[Work to be completed] Images should not appear in the copy, yet every line of the listing below must be printed exactly.

[Collected material]
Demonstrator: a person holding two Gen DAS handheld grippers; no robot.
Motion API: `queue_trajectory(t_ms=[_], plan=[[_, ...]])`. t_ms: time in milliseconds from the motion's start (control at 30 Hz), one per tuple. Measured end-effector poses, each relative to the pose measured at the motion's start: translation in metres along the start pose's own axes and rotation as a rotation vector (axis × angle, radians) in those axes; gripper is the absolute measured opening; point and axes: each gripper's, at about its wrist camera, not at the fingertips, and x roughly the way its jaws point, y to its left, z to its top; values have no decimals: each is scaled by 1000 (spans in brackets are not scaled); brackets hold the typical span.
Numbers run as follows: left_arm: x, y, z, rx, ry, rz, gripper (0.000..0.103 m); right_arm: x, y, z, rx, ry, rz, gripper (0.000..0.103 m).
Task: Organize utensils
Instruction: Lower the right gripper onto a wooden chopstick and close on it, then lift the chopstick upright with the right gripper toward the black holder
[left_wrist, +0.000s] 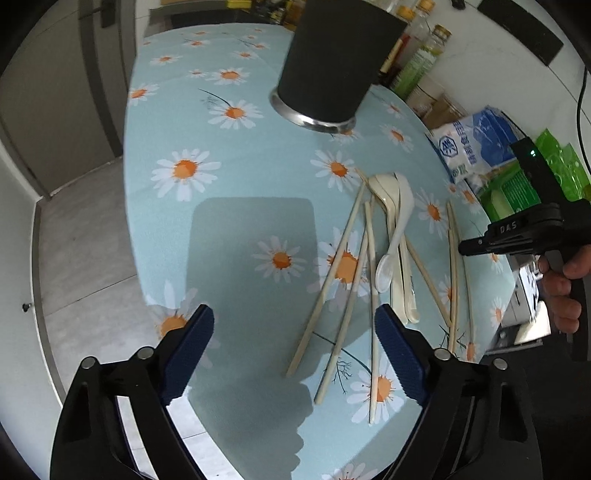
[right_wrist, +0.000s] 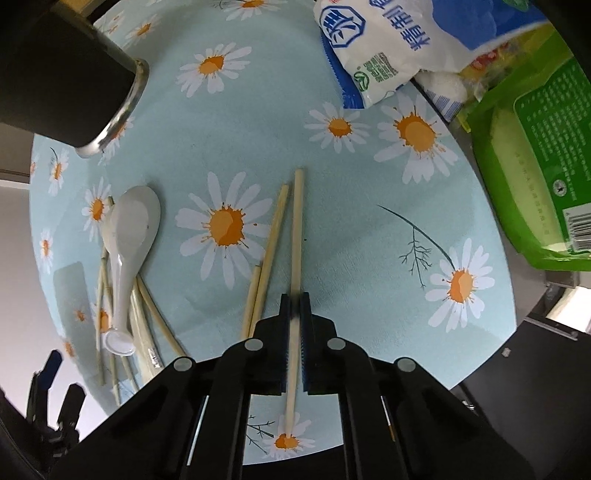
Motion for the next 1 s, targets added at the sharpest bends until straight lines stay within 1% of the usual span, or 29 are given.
queue_trajectory(t_ms=[67,133,167,200,300,367,433,467,500,633,733,800,967,1000], plan=[[4,-3,5,16,29,-24,72,0,-6,1,-2,14,22,5],[8,-7,9,33,57,-40,67,-1,-13,2,0,26,51,5],[10,-10,11,48,68,-35,64,-3,-16,2,-7,23,65,5],[11,-13,13,65,78,-21,62,-5,-19,2,-10,20,72,5],[18,-21,21,104,106,-10,57,-12,-28,-2,-17,6,117,5],[24,-25,26,124,130,2,45,-20,-33,-2,-21,-12,147,5],[30,-31,31,145,153,40,37,-28,-37,-1,-22,-24,173,5],[33,-37,34,175,156,68,37,-31,-39,0,-25,-31,188,5],[35,-42,35,196,159,79,37,-35,-42,3,-28,-36,200,5],[48,-55,41,232,209,97,34,-48,-56,5,-43,-45,239,5],[57,-63,43,263,238,119,26,-52,-63,4,-58,-53,253,5],[62,-63,45,264,252,137,24,-55,-68,7,-67,-55,264,5],[63,-61,50,256,255,155,12,-53,-63,10,-94,-55,284,5],[63,-60,52,255,258,159,11,-53,-63,10,-100,-53,287,5]])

[Exercise solution]
Demonstrator: a person holding two Gen DAS handheld grippers; no robot.
Motion API: `queue_trajectory(t_ms=[_], plan=[[_, ...]])`. t_ms: time in milliseconds from the motion's start (control at 30 Hz), one per tuple. Measured end-effector poses, each relative to the pose measured at the motion's start: translation in metres along the start pose's own axes and rotation as a rotation vector (axis × angle, radians) in those axes; gripper is the absolute measured opening; point and axes: each gripper's, at about its wrist camera, not at the fingertips, and x roughly the way its jaws point, y to its left, z to its top; values have no decimals: each is scaled by 1000 (spans in brackets are not scaled); brackets hold the typical span.
Numbers run as follows: left_arm: x, y, z, rx, ry, rz, gripper (0.000..0.103 m); right_arm: x, y, z, rx, ry, rz, gripper (0.000..0.103 m).
Task: Organize utensils
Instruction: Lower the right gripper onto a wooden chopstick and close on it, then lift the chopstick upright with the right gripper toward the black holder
[left_wrist, +0.000s] 
[right_wrist, +0.000s] 
Motion for the next 1 s, targets added at the sharpest bends until straight lines stay within 1% of the usual span, or 29 are given.
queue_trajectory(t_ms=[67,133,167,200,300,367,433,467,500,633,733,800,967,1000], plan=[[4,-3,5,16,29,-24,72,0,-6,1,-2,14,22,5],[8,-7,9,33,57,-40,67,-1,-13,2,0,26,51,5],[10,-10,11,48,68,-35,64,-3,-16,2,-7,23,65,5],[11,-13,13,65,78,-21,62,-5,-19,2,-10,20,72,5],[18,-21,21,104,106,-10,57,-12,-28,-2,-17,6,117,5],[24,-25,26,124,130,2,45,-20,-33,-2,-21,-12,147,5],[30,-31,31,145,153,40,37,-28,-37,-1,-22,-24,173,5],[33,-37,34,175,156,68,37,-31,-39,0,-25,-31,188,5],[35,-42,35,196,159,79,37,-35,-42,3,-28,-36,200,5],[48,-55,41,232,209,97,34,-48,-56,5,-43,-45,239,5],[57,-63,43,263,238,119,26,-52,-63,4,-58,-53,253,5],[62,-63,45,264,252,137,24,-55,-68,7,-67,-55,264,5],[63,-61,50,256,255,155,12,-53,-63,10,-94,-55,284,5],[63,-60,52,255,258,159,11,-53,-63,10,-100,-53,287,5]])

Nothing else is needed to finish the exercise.